Seitdem der Mensch Mensch ist und sich für einen Vogel hält, hat er immer nach mehr oder weniger cleveren Möglichkeiten gesucht, sich der Erdanziehungskraft zu entziehen. Die Skispringer waren einige der Vorreiter: Niemand hat die monomanische Suche nach Auftrieb so weit getrieben, indem er jede Bewegung des Körpers, jedes Gramm Fleisch, jeden Millimeter Stoff abgewogen hat.
Es wurde schon viel geschummelt beim Skispringen. Zwangsläufig (denn der Mensch ist ein Mensch), und es wird wohl noch immer geschummelt. Das deutet der legendäre Janne Ahonen an, ein «Vogelmensch», der zum Säufer wurde (nach seinen eigenen Worten).
Der Finne veröffentlicht diese beiden Fotos auf Instagram:
Ahonen versichert, dass sein altes rotes Outfit der «maximal zulässige Grösse nach den Regeln» entspreche und vielleicht sogar noch ein bisschen mehr, wie er andeutet. «Ich weiss nicht, wie der blaue Anzug hergestellt wird, aber ich weiss, dass entweder die modernen Kontrollen nicht funktionieren oder dass die Springer zu meiner Zeit und ich sehr dumm waren.»
Auch der frühere Olympia-Skispringer Sylvain Freiholz – heute Experte beim Westschweizer Fernsehen RTS – bestätigt:
In Peking hatte der Internationale Skiverband (FIS) fünf Athletinnen im Mixed-Teamwettbewerb wegen «nicht konformer Anzüge» disqualifiziert. Die gleichen Anzüge hatten jedoch nur wenige Tage zuvor in den Einzelwettbewerben keine Bestrafung nach sich gezogen. Wie vielseitig sind moderne Kontrollen?
Die FIS will verhindern, dass das Skispringen zum Wingsuit-Wettkampf wird. Das Reglement schreibt vor, dass der Anzug von Kopf bis Fuss und bis zur Unterwäsche genauestens kalibriert sein muss. Stichprobenartige Kontrollen prüfen die Dicke, die Durchlässigkeit und vor allem die Nähte.
Das ist das Problem einiger Springer mit verdächtiger Männlichkeit: «Wenn der Abstand zwischen dem Boden und dem Schritt geringer ist als zu Beginn der Saison gemessen, bedeutet das, dass es mehr Stoff als normal gibt und somit mehr Auftrieb, was für den Springer ein Vorteil ist, vor allem bei Wind», erklärt Caroline Espiau, ehemalige Schneiderin der französischen Nationalmannschaft, auf francetvinfo.fr.
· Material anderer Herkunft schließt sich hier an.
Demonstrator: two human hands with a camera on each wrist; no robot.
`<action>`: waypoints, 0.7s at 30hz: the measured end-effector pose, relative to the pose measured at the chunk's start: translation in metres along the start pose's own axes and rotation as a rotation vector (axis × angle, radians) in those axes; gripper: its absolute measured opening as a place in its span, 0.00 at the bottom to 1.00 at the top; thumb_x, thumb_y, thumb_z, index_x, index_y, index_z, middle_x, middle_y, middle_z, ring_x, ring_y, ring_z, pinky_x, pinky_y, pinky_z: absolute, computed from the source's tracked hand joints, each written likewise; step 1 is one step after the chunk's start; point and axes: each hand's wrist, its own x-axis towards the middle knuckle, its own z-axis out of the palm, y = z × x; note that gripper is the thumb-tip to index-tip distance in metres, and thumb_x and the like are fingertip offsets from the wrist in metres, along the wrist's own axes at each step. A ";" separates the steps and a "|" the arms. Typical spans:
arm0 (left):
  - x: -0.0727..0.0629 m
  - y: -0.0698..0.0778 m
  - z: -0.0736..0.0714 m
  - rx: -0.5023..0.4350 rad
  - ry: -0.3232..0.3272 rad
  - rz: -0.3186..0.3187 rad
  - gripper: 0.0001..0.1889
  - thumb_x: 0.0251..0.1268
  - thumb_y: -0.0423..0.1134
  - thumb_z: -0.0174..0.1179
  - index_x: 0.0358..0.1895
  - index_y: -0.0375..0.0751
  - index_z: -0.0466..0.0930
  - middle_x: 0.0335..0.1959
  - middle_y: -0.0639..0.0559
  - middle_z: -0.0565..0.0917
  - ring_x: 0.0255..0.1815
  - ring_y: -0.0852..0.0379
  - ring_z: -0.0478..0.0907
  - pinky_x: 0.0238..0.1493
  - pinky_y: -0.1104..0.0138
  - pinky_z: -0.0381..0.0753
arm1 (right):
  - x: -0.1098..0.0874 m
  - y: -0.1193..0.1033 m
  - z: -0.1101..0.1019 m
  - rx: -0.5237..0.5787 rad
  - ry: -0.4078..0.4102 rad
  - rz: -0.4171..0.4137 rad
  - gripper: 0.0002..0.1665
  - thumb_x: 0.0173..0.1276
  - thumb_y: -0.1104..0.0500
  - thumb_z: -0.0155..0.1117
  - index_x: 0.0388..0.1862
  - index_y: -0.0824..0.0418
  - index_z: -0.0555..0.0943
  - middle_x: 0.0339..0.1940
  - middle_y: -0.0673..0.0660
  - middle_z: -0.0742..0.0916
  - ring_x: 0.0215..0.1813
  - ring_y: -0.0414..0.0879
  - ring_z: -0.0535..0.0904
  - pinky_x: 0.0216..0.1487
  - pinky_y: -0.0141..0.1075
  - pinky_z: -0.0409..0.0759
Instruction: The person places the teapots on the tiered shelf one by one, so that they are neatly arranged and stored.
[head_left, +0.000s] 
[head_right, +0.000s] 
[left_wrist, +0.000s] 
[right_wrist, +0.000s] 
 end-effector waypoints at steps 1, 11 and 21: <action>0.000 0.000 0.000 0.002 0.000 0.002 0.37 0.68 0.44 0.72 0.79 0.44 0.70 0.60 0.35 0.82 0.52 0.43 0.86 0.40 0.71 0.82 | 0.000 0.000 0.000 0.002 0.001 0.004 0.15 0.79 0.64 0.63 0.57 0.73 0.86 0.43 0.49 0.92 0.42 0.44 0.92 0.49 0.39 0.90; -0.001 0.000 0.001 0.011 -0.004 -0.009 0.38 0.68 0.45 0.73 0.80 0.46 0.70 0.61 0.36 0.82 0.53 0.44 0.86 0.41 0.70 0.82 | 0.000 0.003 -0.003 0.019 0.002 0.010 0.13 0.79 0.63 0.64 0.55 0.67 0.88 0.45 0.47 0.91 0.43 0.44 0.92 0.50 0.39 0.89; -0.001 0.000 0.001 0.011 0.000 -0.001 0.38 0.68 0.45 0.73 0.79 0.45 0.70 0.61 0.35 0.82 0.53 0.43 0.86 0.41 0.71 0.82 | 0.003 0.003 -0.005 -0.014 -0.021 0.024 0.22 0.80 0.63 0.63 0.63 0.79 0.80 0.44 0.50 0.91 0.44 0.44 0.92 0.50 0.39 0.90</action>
Ihr Kollege Christian Hoffelinck gibt zu, dass «alle ständig mit der erlaubten Grenze spielen. Es gibt nicht viele Anzüge, die sich an die Regeln halten». Bei einigen Zentimetern Stoff kann der Unterschied im Flug fünf bis sechs Meter betragen, so die Fachleute. Es ist nicht nur Koketterie, wenn die Verbände Schneider anstellen.
Die Herstellung der Anzüge wird noch viel wichtiger, da das Gewicht heute weniger Einfluss hat. Die Skilänge wird heute durch den Body-Mass-Index der Springer. Je leichter, desto länger die Ski, um etwas Gewicht hinzuzufügen, um die Verlockung, so leicht wie möglich zu sein, wegzunehmen. Das Skispringen hatte ein Gewissensproblem, mit leeren und verknoteten Bäuchen eine Meute verweichlichter Engel in die Wolken zu schicken. «Auf dem Weg zum Buffet gingen wir auf die Toilette, um uns zu übergeben», sagte Ahonen.
Fazit: Wenn manche Anzüge heute zu locker wirken, liegt das nicht daran, dass die Springer dünner geworden sind. Der Grund dafür ist, dass der Mensch immer noch ein komischer Vogel ist.